• [Task] Determine how many lines in the records below contain "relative", then state that number alone.

+++ Record set +++

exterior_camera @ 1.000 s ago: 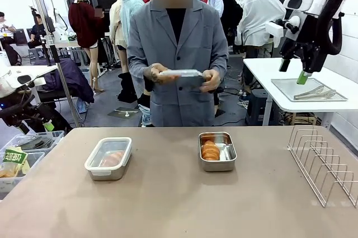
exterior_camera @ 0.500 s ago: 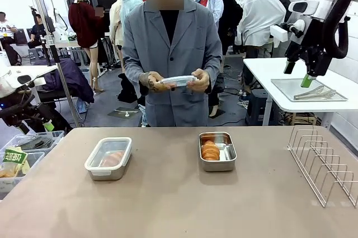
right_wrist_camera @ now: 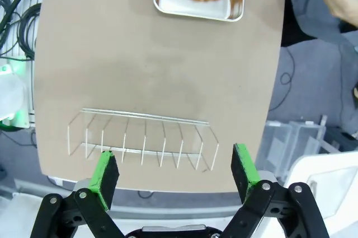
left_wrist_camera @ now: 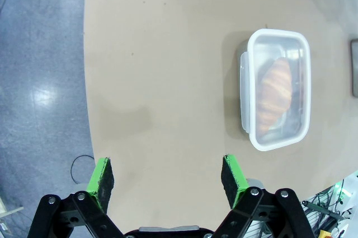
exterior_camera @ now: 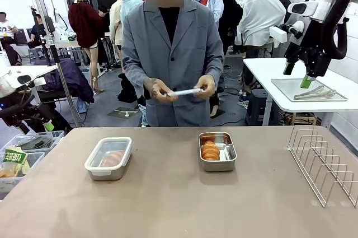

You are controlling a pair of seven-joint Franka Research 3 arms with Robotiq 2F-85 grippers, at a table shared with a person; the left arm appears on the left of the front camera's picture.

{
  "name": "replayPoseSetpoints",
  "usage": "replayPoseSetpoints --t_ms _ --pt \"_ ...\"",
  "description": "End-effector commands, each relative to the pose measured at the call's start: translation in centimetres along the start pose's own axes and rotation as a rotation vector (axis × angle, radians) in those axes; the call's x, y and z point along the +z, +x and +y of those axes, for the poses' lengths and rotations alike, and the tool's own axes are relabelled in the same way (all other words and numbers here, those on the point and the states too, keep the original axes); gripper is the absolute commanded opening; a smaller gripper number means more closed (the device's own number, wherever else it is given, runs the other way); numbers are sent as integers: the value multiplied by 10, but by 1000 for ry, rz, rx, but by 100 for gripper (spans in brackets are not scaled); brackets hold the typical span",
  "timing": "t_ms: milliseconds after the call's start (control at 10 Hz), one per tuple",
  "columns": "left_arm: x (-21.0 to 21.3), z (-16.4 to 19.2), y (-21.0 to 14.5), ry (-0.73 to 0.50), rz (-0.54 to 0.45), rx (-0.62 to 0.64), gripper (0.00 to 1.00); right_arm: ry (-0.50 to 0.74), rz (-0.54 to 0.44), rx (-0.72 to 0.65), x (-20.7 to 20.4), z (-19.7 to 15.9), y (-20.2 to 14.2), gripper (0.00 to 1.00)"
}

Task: Place the bread in airtight containers.
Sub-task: Release when the human grabs the Airtight Container lid.

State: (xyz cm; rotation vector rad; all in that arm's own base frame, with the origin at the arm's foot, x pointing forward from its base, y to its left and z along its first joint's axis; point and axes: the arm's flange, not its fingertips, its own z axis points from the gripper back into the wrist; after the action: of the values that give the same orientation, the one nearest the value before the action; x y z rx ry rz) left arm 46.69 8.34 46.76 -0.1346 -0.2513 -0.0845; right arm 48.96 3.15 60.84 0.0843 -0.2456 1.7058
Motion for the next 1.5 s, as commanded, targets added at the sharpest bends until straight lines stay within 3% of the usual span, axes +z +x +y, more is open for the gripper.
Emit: replayPoseSetpoints --t_ms 0,1400 --pt "1 0 -1 23 6 6 100 15 -10 3 3 -3 1 100" --pt "1 0 -1 23 6 6 100 15 -10 3 3 -3 1 100"
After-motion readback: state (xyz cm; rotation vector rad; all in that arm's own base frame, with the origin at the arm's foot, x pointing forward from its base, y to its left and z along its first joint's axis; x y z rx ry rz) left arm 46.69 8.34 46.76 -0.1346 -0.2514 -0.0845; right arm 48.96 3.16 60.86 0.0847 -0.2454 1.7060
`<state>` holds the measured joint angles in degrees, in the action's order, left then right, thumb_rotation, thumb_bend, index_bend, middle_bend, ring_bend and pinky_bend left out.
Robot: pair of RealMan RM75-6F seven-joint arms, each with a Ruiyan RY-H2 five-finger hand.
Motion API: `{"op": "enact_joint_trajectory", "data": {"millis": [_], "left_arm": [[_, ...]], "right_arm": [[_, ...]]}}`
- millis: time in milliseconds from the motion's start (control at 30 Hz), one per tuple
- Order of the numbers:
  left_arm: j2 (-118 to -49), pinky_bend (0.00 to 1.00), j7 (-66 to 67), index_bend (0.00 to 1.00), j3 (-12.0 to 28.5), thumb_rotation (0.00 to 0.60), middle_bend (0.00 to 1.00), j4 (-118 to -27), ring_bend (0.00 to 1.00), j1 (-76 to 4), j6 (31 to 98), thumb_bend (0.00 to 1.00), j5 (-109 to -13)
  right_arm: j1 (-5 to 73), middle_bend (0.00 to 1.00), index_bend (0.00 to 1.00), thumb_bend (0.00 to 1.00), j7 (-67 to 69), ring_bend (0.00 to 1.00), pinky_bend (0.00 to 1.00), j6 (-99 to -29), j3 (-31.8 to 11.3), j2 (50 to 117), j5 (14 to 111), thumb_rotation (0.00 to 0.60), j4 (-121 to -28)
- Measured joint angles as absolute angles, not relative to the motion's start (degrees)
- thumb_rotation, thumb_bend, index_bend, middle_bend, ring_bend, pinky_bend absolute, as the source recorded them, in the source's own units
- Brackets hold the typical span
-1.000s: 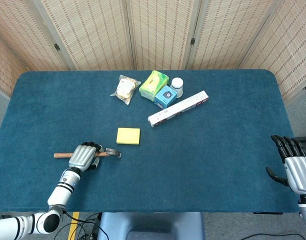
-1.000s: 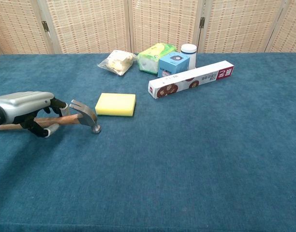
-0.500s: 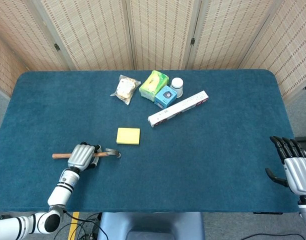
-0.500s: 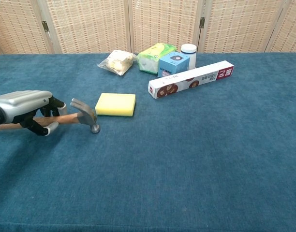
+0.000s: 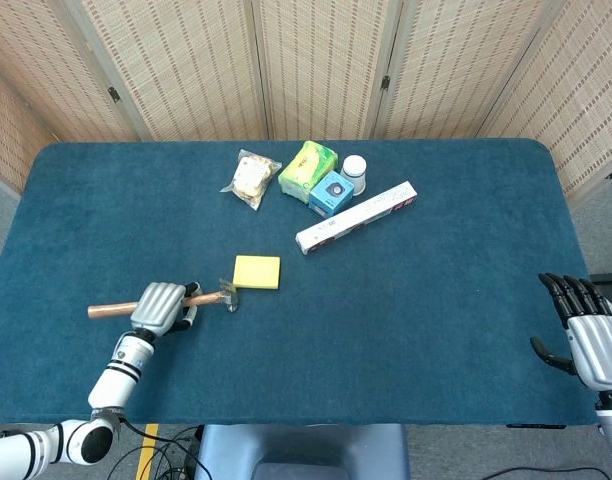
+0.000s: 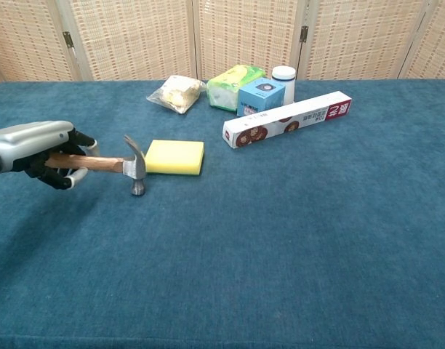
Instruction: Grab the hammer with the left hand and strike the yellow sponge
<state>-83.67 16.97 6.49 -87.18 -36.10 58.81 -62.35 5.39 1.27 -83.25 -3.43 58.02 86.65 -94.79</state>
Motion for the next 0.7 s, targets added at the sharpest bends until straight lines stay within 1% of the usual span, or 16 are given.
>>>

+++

• [Reply] 2